Goal of the exercise:
Collect all lines below with the string "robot".

Data to process:
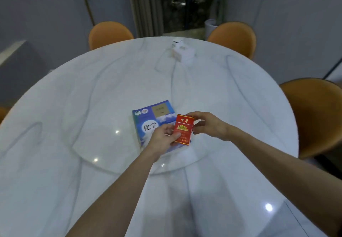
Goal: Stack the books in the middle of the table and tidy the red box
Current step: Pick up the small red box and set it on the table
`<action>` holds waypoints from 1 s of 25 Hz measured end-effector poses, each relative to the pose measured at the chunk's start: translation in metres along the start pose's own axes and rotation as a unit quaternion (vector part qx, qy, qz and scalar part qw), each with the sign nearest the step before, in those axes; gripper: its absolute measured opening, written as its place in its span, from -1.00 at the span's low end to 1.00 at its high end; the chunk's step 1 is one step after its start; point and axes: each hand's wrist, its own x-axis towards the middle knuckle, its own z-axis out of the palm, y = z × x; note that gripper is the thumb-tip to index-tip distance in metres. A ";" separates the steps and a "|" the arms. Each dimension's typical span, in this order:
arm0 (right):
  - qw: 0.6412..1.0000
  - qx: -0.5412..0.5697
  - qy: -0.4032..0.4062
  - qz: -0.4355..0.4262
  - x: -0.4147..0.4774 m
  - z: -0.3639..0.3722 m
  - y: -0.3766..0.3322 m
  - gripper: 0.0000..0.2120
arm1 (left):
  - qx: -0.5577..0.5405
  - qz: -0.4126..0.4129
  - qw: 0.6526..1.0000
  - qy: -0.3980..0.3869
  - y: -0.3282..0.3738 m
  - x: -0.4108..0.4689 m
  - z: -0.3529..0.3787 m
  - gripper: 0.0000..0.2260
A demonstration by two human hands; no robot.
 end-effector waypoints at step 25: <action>0.956 0.251 0.078 0.132 -0.043 -0.189 0.202 -0.67 | 0.449 0.209 0.853 -0.164 -0.001 0.121 0.260 -0.23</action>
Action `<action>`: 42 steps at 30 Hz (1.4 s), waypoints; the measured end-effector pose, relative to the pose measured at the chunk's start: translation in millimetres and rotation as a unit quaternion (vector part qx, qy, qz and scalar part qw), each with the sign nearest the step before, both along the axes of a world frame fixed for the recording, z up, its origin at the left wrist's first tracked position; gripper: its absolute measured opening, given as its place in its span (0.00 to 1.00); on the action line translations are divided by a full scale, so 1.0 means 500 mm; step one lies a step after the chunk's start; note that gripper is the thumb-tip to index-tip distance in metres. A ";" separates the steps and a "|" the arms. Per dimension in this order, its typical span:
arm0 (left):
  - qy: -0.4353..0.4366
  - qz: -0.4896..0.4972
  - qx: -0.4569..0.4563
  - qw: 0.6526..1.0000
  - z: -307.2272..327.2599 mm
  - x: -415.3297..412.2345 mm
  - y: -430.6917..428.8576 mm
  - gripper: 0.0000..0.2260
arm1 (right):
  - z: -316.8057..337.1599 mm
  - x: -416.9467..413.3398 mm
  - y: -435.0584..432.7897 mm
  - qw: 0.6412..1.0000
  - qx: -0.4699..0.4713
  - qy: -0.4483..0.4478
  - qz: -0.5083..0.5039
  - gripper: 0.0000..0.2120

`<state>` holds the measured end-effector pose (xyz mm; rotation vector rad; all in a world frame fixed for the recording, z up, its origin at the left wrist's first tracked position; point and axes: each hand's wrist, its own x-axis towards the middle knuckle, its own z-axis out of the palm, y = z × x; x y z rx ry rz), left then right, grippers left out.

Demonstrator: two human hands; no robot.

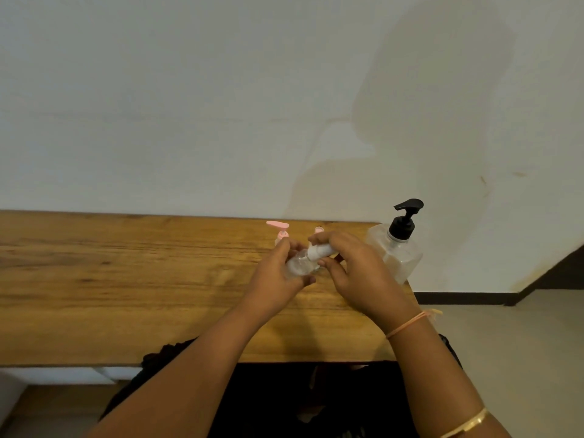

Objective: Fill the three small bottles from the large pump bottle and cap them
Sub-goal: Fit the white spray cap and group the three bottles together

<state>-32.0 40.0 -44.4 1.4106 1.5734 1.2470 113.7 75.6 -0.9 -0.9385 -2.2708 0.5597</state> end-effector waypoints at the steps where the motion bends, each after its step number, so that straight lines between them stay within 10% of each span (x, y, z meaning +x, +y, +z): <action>1: 0.003 0.001 0.002 1.000 0.001 0.001 -0.001 0.18 | 0.003 0.000 0.001 1.000 -0.009 0.001 -0.003 0.14; 12: -0.048 0.017 -0.001 0.999 0.001 0.018 0.001 0.16 | 0.010 -0.015 0.000 0.988 -0.082 0.068 -0.110 0.13; 15: -0.123 0.008 -0.012 0.992 0.006 0.023 0.001 0.17 | 0.006 -0.012 -0.004 0.952 -0.233 0.197 -0.019 0.30; 22: -0.153 0.004 -0.027 0.988 0.008 0.031 0.000 0.21 | 0.007 -0.030 -0.006 0.905 -0.271 0.329 0.004 0.14; 31: -0.158 0.004 -0.054 0.986 0.016 0.038 -0.004 0.21 | -0.005 -0.029 -0.005 0.913 -0.289 0.285 -0.038 0.32; 42: -0.144 0.005 -0.039 0.989 0.013 0.034 -0.001 0.20 | -0.002 -0.028 0.004 0.928 -0.241 0.275 -0.074 0.15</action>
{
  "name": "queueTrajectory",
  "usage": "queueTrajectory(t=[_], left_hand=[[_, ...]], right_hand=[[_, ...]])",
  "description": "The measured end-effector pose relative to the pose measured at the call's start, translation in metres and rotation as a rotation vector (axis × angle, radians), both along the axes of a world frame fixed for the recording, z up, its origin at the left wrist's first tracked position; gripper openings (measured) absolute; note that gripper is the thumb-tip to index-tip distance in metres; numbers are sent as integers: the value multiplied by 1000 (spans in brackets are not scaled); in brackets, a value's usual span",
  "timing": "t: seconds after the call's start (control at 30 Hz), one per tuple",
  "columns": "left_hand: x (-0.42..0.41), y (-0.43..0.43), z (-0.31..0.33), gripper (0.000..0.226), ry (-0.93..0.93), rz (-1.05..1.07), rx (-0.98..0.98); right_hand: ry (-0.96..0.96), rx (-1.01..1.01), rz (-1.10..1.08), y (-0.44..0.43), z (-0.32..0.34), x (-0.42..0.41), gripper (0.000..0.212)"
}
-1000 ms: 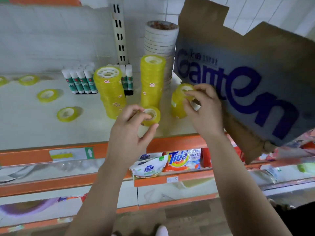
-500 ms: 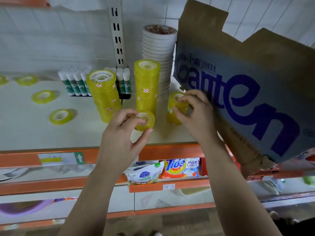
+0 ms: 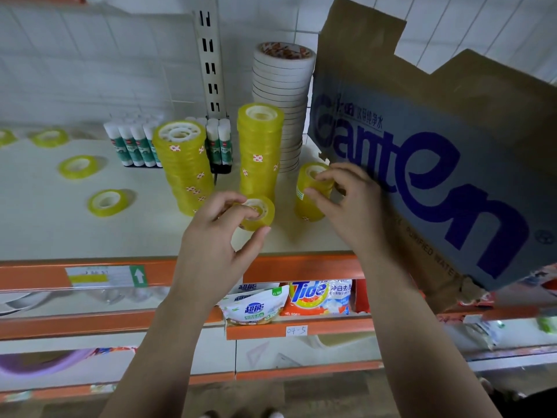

Answer box:
A demonstration by two human hands; no robot.
Demonstrator: two human hands; no robot.

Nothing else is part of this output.